Wednesday, September 27, 2017

Early 20th Century Socialism

Another answer to capitalism, came in several attempts at actual political action by U.S. socialists. In 1876, the Socialist Labor Party was founded by Daniel De Leon and in 1901 the Socialist Party of America started, led by Eugene V. Debs. Then came World War I, which wreaked havoc on the new parties of the Left.

The second Socialist International effectively collapsed over whether to support the war. Reformist-minded socialists argued that participating in government meant accepting majority rule, even when it came to war.
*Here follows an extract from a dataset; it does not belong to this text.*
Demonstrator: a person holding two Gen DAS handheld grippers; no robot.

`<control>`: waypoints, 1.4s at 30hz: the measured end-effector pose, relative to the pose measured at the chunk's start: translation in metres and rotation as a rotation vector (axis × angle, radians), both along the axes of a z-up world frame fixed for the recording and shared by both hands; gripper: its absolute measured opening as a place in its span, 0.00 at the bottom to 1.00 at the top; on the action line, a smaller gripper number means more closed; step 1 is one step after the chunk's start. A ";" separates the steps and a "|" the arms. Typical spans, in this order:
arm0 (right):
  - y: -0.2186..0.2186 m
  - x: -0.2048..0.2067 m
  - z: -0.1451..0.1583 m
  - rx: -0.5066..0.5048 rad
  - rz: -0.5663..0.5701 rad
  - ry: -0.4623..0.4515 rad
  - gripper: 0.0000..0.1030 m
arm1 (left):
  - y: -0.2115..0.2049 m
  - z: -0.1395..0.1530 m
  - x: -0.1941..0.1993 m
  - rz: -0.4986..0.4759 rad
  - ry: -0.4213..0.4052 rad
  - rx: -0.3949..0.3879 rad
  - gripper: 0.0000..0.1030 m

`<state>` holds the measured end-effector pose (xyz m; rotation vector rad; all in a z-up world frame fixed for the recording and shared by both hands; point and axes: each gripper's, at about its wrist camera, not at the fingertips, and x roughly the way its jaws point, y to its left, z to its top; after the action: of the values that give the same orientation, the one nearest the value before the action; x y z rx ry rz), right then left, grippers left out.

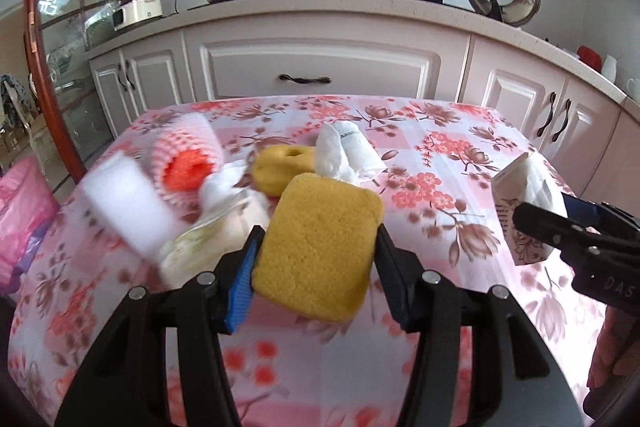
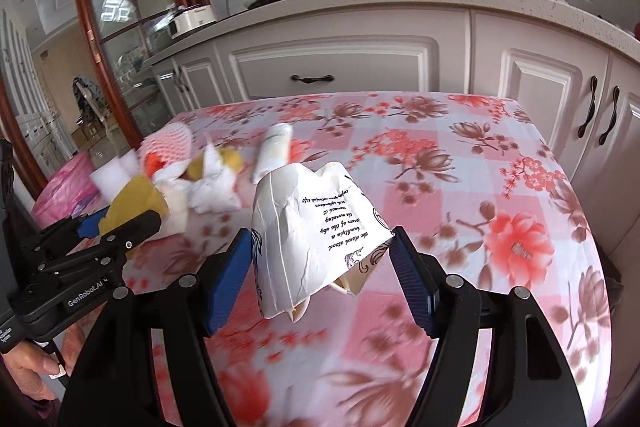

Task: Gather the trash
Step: 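Grasp the white printed paper cup with the right gripper while the left gripper grasps a yellow sponge, then carry the paper cup and yellow sponge over the pink bin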

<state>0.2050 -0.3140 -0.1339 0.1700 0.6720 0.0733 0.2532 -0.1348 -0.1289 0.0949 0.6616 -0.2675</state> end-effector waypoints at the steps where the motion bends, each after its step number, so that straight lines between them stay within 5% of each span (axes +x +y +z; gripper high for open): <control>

The more radical revolutionaries argued that approving of the war meant pitting workers against each other and were opposed to the internationalist idea of socialism, within which class trumped nationality.

Somewhere in the middle of this maelstrom, was Russian socialism, beat back ferociously in an attempted revolution in 1905, after which much of the leadership ―  including one Vladimir Illyich Lenin ― went into exile. Lenin proposed an interpretation of Marx that diverged with all but the most radical socialists. It forever cleaved a divide between Leninists (commonly called Communists, after the name they gave their party) and all other socialists.
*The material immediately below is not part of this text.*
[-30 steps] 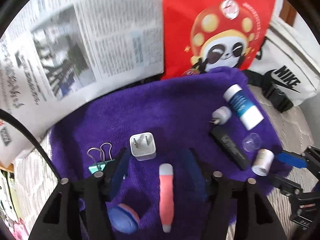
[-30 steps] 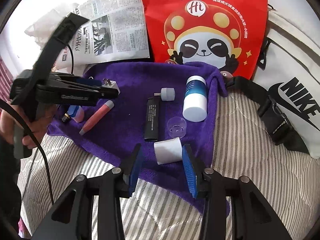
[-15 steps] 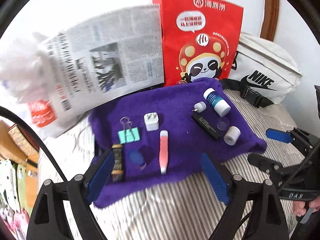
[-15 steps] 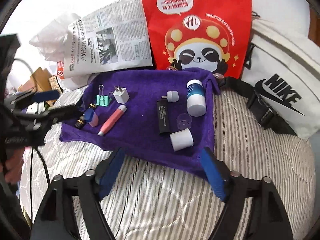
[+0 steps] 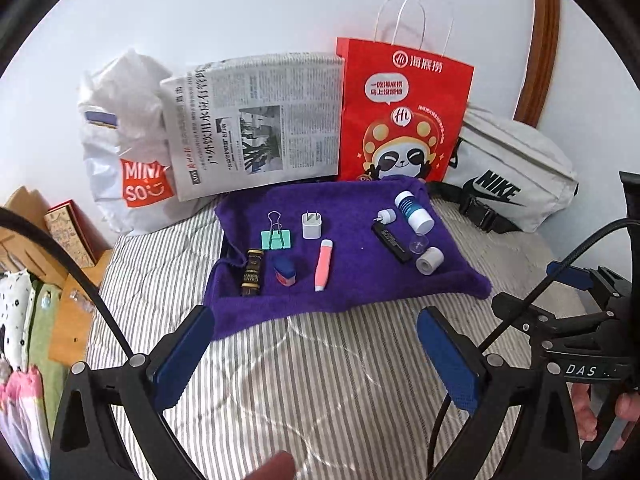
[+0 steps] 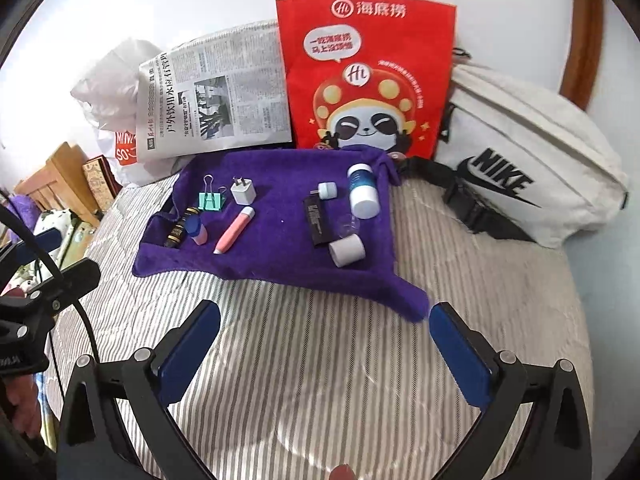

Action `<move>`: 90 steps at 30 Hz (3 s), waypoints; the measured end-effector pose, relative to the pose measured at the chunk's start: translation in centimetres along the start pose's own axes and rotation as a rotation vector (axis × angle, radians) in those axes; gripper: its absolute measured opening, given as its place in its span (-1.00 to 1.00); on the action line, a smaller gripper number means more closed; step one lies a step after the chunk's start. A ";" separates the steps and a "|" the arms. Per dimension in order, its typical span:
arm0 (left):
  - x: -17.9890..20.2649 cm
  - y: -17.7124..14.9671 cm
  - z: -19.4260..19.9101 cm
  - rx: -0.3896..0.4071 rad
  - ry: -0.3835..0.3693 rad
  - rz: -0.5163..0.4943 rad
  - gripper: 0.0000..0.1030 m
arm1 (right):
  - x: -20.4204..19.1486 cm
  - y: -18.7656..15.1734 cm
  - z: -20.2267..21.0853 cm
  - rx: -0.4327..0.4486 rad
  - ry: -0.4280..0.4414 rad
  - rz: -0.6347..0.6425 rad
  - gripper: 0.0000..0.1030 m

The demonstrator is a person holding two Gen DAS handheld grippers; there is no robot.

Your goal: Organize rigid objects

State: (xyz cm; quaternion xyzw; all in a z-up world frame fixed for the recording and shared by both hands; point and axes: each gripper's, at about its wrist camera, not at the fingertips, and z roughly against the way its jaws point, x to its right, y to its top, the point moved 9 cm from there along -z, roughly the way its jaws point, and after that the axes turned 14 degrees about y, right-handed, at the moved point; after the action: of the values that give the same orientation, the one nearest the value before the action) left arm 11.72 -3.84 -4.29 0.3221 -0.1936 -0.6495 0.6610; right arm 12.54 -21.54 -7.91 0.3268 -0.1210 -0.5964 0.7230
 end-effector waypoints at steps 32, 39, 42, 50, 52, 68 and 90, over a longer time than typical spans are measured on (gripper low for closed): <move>-2.1 -3.4 4.1 -0.014 0.021 0.057 0.99 | -0.8 -3.0 5.3 0.009 -0.088 -0.013 1.00; -2.1 -3.6 4.1 -0.022 0.019 0.051 0.99 | -0.7 -2.9 5.6 0.014 -0.088 -0.016 1.00; -2.0 -3.7 4.1 -0.022 0.022 0.047 0.99 | -0.7 -2.8 5.8 0.018 -0.090 -0.014 1.00; -1.9 -3.8 4.0 -0.028 0.020 0.033 0.99 | -0.6 -2.6 6.3 0.026 -0.087 -0.024 1.00; -2.0 -3.9 4.0 -0.031 0.021 0.032 0.99 | -0.4 -2.6 6.4 0.026 -0.090 -0.026 1.00; -2.5 -4.1 3.7 -0.043 0.030 0.031 0.99 | -0.1 -2.6 6.5 0.019 -0.100 -0.026 1.00; -2.9 -4.4 3.4 -0.047 0.029 0.013 0.99 | 0.0 -2.7 6.6 0.021 -0.094 -0.025 1.00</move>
State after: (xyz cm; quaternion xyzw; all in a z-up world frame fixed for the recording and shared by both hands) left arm 5.96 -1.38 -4.37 0.3146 -0.1707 -0.6450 0.6752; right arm 6.68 -23.89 -4.54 0.3077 -0.1569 -0.6187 0.7056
Lenin believed that armed revolt was the only path to socialism, led by a vanguard of professional revolutionists who would seize government, then govern in name of the working class ― or to use the 19th-century term favored by Marx, the proletariat. “Proletarian” was how Romans referred to citizens too poor to pay taxes who instead contributed their children ― “prole,” in Latin ― as soldiers who went into the Roman Legions.

To muddy the waters as to the standing of his faction within Russian socialism, Lenin played a word game. Lenin’s faction was a numerical minority (“menshevo,” in Russian), which split off from more gradualist and moderate Russian socialists chastised by the 1905 debacle. Yet, in order to lead and speak for all Russian socialists, Lenin told the story in reverse arguing that the majority (“bolshevo”) had stuck with him. Thus his followers called themselves Bolsheviks.
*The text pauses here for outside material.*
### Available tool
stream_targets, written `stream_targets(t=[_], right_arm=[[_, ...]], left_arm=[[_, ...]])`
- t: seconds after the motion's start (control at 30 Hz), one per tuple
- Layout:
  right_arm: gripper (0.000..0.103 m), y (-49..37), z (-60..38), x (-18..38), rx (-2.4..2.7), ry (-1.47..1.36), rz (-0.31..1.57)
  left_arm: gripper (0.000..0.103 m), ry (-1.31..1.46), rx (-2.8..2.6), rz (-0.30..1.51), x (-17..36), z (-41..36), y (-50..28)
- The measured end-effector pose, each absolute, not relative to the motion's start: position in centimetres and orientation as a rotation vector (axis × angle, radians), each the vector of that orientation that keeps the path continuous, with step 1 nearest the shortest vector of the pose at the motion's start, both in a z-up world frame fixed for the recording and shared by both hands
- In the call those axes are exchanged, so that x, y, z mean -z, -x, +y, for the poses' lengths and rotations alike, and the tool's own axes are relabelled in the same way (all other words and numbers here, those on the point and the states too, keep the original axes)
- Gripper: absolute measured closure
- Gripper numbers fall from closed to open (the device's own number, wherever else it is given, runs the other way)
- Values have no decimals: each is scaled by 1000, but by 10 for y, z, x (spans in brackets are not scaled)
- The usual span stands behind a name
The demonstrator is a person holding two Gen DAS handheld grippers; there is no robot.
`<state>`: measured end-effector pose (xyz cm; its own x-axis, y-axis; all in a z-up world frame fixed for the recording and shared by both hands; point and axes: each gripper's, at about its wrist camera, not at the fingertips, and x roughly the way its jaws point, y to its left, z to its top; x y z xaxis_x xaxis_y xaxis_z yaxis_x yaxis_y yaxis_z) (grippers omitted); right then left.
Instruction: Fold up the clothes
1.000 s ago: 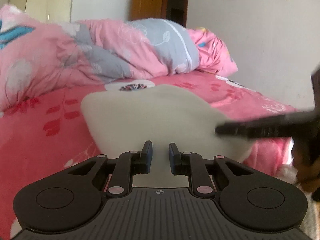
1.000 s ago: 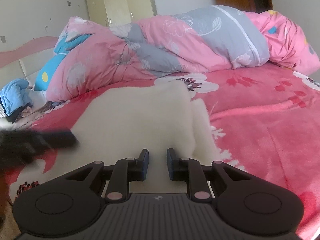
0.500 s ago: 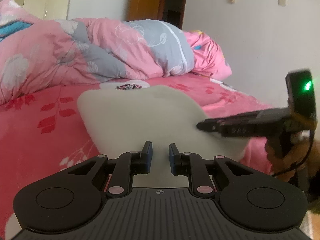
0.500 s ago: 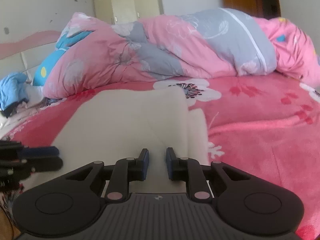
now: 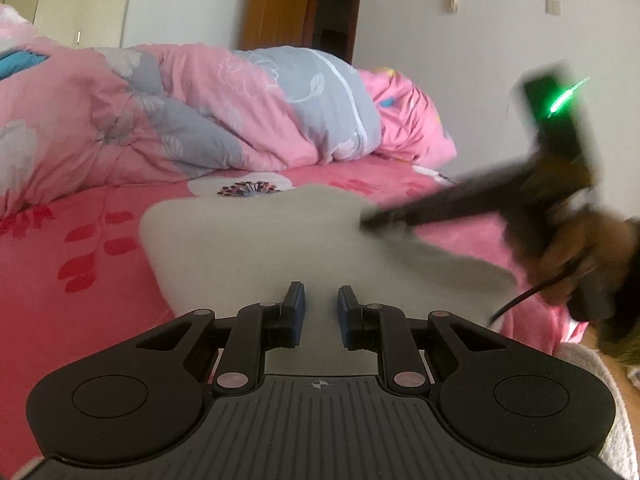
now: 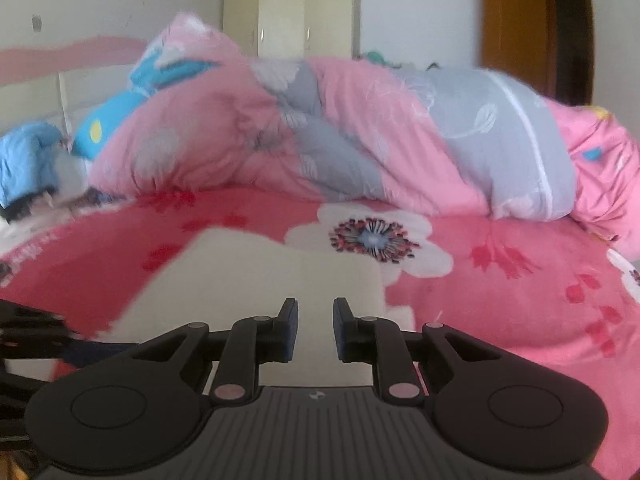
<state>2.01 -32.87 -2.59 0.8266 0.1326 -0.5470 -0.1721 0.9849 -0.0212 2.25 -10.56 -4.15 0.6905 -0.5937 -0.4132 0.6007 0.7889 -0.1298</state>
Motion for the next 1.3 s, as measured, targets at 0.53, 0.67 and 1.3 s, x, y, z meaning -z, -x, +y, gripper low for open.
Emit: stream_targets(t=[0.53, 0.67, 1.3], right_arm=[[85, -108, -331, 67, -153, 187, 730], [85, -104, -309, 35, -124, 274, 721], [85, -159, -213, 38, -491, 127, 762]], left_arm=[[85, 101, 677, 453, 47, -94, -23], [85, 146, 679, 456, 50, -89, -23], [85, 232, 689, 457, 57, -76, -19]])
The collapse of the International and the rise of Lenin's Russian splinter group of socialists would have a momentous effect on the ideas that would shape what Walter Lippmann would call “the American Century.”

Monday, September 25, 2017

Progressivism

In the same way a tamed Labor Day celebration of unions stole the thunder of socialist May Day, a political movement arose in the United States to attempt to prevent revolutionary change by offering mild reforms.

Marx and early socialists were concerned with Europe, not the United States and their ideas were mostly imported through immigration from Central Europe and Italy, at a time when industrialization was demanding an ever greater number of workers for new and expanding factories. Up to the 1890s, when the American Frontier was effectively declared closed, the existence of what to some were vast "vacant" lands (not how Indians or Mexicans viewed them), had been a kind of social and economic safety valve. If you didn’t like being on the bottom of the pecking order, you just went West.

Once the Frontiers closed or became crowded, however, the urgent problems of capitalism began to take on urgency. Because capitalism encouraged speculative investment, the entire economic system was chained to a recurring cycle of booms and busts that left millions of workers out of work. This happened again and again and again, every 5 to 15 years. The Great Depression of the 1930s was the deepest and longest bust, but it was by far not the only one. The cycle has continued happening through the Great Recession of 2007-2009.

One answer, from well-meaning but essentially capitalist quarters, were the reformist "Progressives." In the presidential election of 1912 all three major candidates — Teddy Roosevelt for the "Bull Moose" Progressive Party (a split from the Republicans), Republican William Howard Taft and Democrat Woodrow Wilson — claimed to be "progressive" at one point or another.

U.S. Progressivism of the 1880s to the 1920s was a decidedly centrist, reformist effort to ameliorate the ill effects of capitalism, regulating it rather than getting rid of it; its principal and last policy achievements in the USA were the Federal Reserve, the Food and Drug Administration (which ended the actual "snake oil" salesmen) and the federal income tax. Less effective was anti-trust legislation, which did not stop corporations' unfettered growth in power.